YOUR GOAL = Go through the material below, find each line with the word "camera", and copy those lines.

EXTRACTED DATA =
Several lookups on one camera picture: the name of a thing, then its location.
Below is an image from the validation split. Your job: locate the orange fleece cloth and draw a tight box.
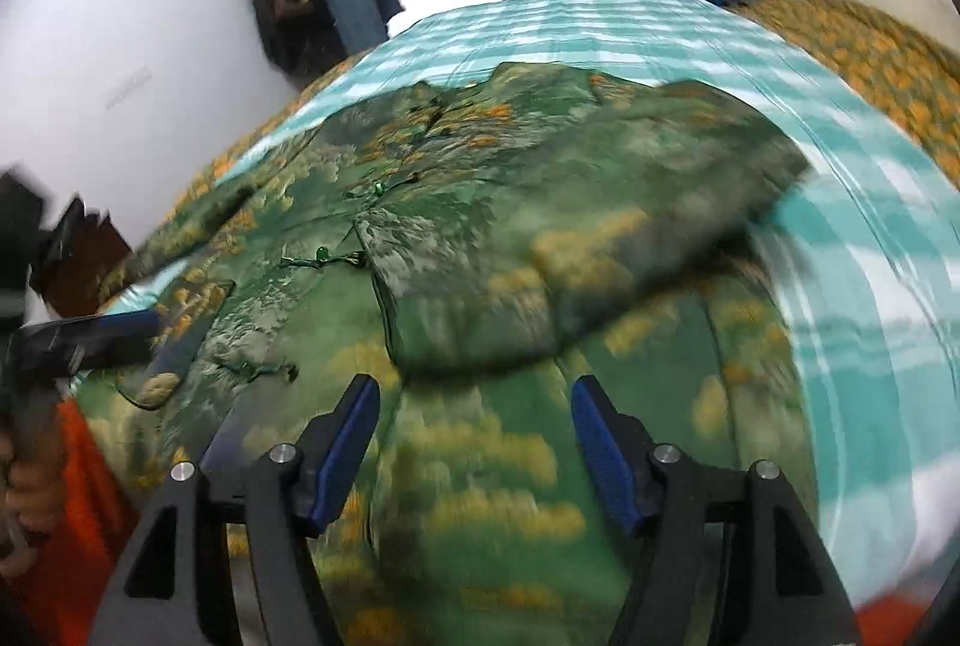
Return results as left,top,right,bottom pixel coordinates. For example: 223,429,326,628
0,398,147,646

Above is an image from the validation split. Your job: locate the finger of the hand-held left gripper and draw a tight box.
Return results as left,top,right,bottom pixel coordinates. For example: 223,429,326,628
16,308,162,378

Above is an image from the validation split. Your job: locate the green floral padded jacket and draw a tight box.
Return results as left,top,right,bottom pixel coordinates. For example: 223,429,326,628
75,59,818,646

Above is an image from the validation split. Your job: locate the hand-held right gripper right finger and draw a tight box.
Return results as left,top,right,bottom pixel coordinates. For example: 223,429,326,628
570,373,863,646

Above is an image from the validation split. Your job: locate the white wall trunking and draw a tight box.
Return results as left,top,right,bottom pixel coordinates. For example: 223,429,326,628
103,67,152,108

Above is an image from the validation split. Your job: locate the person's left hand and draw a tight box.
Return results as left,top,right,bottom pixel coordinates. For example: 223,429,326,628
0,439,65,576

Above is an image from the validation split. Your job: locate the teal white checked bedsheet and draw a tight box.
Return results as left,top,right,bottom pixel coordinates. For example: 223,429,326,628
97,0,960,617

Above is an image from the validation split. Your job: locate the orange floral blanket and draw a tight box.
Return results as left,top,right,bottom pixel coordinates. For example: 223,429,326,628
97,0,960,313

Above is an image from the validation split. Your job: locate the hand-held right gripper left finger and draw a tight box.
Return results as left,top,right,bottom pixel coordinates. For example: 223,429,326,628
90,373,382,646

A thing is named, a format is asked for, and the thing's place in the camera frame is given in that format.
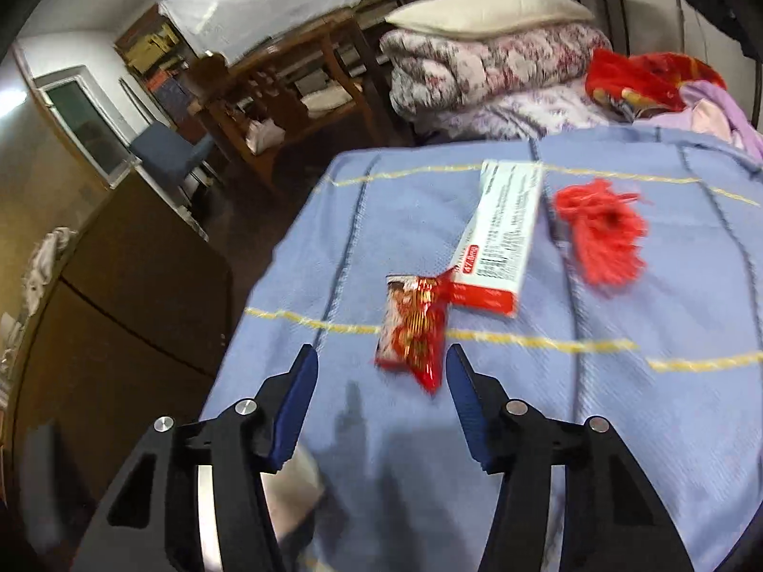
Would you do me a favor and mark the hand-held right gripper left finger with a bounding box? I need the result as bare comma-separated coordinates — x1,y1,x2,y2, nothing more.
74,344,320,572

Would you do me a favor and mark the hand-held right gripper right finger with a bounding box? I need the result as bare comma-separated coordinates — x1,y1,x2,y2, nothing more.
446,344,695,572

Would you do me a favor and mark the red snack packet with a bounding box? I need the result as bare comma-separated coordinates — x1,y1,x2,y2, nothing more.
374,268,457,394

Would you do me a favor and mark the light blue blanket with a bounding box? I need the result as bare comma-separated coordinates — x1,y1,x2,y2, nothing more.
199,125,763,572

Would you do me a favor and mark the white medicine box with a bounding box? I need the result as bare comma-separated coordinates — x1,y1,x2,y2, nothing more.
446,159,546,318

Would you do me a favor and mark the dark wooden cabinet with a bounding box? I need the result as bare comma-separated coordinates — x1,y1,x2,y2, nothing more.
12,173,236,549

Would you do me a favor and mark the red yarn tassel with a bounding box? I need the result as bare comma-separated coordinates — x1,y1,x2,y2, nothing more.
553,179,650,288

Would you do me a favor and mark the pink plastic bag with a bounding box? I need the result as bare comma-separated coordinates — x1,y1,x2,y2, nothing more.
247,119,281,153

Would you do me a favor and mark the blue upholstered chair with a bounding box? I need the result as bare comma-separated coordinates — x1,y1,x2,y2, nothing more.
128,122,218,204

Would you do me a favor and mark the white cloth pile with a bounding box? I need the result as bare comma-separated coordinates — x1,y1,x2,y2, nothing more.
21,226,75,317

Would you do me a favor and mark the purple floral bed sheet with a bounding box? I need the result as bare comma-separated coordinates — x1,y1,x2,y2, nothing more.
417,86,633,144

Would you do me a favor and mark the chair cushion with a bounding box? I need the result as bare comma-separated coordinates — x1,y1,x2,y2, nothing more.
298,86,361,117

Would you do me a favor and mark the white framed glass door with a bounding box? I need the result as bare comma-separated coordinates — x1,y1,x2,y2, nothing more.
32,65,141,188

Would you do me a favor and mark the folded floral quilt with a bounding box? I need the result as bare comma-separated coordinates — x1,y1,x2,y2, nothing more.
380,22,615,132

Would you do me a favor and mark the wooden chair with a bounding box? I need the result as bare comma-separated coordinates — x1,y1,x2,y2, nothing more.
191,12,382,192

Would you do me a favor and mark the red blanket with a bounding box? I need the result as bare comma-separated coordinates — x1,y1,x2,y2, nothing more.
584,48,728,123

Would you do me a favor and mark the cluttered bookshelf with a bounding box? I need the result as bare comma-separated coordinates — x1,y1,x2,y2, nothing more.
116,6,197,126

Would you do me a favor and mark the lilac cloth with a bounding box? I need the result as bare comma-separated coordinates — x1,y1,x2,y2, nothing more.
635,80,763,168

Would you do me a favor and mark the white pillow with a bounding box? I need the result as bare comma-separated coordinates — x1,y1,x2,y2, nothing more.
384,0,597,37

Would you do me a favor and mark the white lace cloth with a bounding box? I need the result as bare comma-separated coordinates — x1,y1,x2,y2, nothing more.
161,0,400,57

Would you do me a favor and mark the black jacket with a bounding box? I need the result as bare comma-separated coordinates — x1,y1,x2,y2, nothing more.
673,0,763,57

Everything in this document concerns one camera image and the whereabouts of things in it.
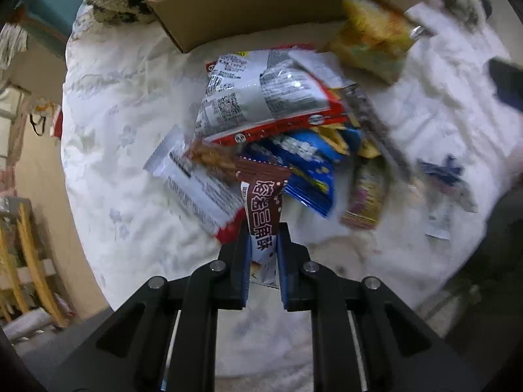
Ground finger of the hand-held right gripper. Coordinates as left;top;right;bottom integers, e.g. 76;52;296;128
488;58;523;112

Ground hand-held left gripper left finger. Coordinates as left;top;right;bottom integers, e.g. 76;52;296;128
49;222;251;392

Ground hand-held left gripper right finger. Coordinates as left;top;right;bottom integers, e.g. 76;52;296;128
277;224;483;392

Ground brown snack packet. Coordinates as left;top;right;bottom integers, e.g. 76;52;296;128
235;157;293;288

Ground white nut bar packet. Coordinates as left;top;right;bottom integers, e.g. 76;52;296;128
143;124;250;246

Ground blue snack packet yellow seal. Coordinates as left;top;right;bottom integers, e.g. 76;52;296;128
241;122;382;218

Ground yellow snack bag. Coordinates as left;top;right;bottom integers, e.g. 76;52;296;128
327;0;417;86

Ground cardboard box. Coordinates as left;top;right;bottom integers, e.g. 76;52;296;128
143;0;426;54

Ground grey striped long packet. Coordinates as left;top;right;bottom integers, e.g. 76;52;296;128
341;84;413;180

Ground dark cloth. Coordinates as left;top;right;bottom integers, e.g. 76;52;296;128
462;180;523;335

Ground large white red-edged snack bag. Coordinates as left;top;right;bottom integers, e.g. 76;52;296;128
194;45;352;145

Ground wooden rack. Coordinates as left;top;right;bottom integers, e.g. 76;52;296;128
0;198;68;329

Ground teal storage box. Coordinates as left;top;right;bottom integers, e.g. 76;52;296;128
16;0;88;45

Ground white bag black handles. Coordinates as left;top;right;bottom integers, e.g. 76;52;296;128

SOLUTION FOR THIS PROBLEM =
Several lookups on one camera picture: the name of a thing, then its location.
A thing is named, a format is asked for, and the thing's place in the camera frame is given in that format.
Everything in this document concerns one camera image and the whereabouts of things in it.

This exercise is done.